In the records below, find each line with the word "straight" and copy it.

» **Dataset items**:
--- START ---

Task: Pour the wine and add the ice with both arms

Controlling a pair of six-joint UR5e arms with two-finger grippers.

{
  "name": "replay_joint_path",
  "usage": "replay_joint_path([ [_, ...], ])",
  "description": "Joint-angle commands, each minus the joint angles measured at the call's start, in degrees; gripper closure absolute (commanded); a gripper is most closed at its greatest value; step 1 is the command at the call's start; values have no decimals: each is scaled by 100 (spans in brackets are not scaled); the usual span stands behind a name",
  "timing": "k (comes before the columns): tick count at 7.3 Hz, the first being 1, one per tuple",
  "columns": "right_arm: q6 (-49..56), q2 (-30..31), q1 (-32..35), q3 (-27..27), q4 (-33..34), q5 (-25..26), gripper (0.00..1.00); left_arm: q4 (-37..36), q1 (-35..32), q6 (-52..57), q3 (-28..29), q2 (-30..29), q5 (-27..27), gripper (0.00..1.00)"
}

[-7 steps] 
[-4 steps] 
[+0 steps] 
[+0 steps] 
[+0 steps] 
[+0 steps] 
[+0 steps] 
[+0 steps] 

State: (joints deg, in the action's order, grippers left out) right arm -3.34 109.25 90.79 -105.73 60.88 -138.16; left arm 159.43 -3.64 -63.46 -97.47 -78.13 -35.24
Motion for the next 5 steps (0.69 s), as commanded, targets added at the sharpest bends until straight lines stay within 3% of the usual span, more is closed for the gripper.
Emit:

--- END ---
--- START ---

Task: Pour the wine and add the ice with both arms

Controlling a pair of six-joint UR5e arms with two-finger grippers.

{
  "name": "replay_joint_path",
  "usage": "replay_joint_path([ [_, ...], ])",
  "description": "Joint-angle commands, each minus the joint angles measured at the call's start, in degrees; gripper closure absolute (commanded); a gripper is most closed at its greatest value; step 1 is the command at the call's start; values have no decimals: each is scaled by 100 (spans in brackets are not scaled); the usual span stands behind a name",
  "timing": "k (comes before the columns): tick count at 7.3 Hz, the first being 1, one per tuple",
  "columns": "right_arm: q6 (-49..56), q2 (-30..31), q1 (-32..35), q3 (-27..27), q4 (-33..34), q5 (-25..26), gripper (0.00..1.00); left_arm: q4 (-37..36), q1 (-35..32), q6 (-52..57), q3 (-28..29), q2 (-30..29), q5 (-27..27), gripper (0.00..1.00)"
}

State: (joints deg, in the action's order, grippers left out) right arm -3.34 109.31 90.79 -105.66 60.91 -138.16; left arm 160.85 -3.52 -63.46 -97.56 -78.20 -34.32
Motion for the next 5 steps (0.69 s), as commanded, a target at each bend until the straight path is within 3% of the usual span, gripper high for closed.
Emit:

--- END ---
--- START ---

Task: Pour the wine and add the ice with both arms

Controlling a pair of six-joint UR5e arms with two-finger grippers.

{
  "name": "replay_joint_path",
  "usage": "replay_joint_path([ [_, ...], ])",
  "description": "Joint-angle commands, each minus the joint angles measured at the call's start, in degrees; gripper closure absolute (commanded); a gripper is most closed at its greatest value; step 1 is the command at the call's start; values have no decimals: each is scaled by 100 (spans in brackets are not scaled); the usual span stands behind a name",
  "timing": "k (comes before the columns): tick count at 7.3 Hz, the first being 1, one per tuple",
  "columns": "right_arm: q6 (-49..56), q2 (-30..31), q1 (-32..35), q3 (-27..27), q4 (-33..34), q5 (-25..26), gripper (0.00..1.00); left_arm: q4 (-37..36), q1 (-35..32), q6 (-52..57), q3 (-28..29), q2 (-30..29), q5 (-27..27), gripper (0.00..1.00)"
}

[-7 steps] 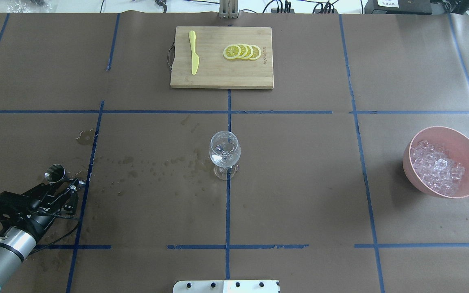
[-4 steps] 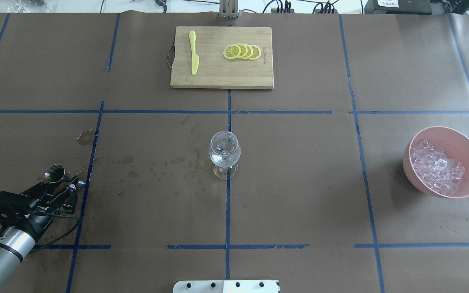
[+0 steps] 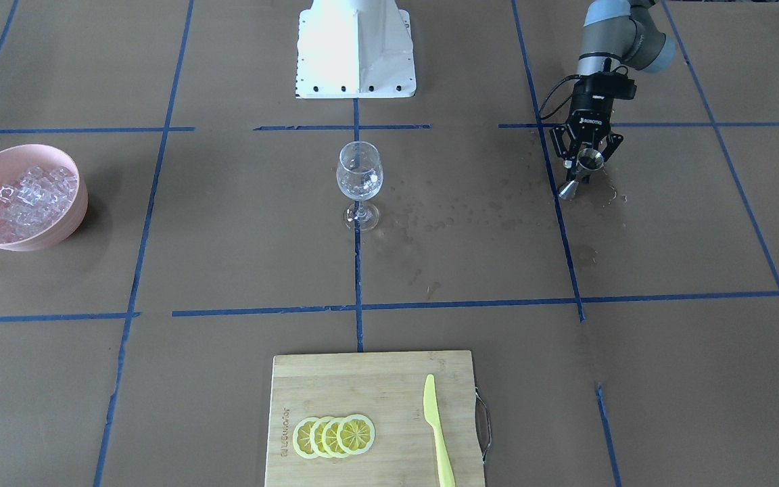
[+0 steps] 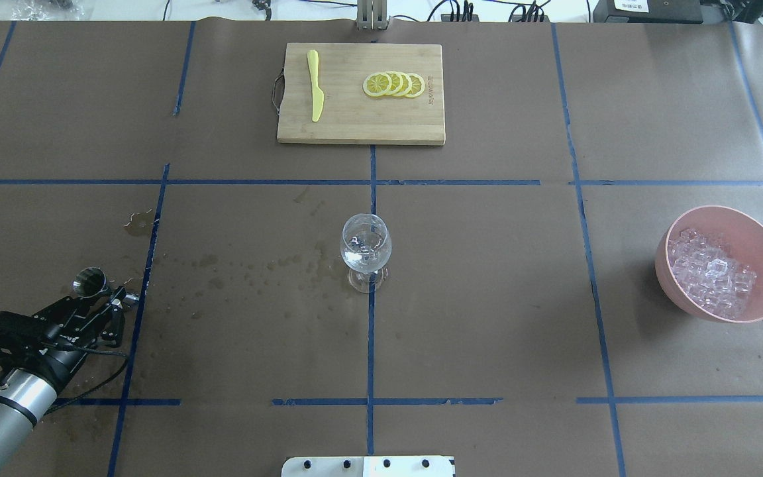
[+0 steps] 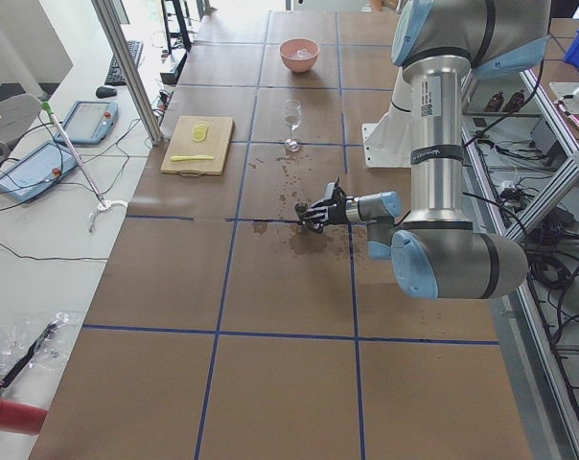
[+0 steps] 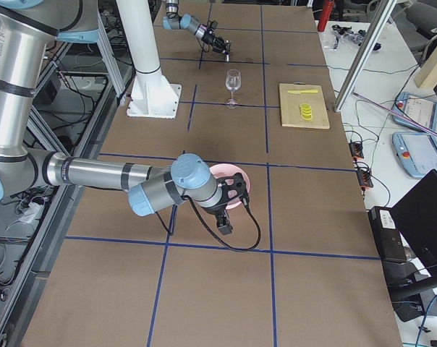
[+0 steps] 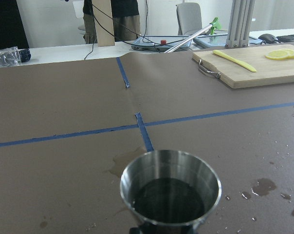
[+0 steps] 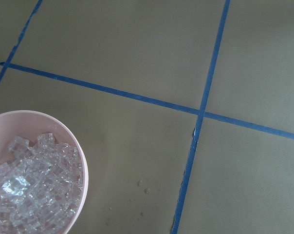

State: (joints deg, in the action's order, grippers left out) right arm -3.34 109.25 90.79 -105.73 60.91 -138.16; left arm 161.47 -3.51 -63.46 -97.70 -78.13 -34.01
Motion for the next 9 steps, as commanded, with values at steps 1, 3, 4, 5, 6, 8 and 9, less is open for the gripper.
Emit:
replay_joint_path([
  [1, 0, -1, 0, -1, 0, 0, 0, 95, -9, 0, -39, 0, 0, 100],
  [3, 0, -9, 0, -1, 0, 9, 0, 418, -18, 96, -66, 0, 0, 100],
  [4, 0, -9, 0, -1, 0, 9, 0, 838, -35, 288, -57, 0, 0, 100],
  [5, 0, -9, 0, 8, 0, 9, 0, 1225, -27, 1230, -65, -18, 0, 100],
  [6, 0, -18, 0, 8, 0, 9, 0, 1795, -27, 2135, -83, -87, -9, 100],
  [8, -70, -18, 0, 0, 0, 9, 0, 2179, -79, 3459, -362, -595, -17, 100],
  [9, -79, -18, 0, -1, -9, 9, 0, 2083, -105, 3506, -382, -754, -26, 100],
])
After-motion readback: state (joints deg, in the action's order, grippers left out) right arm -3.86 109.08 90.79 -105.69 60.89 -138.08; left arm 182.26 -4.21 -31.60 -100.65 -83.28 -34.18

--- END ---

» **Answer space**:
Motion for the next 5 steps (0.69 s), as commanded, targets added at the sharpest bends until straight lines stay within 3% of the usual span, more is closed for the gripper.
Motion for the next 5 steps (0.69 s), as commanded, a target at each bend until the straight path is within 3% of the usual span, gripper high for closed.

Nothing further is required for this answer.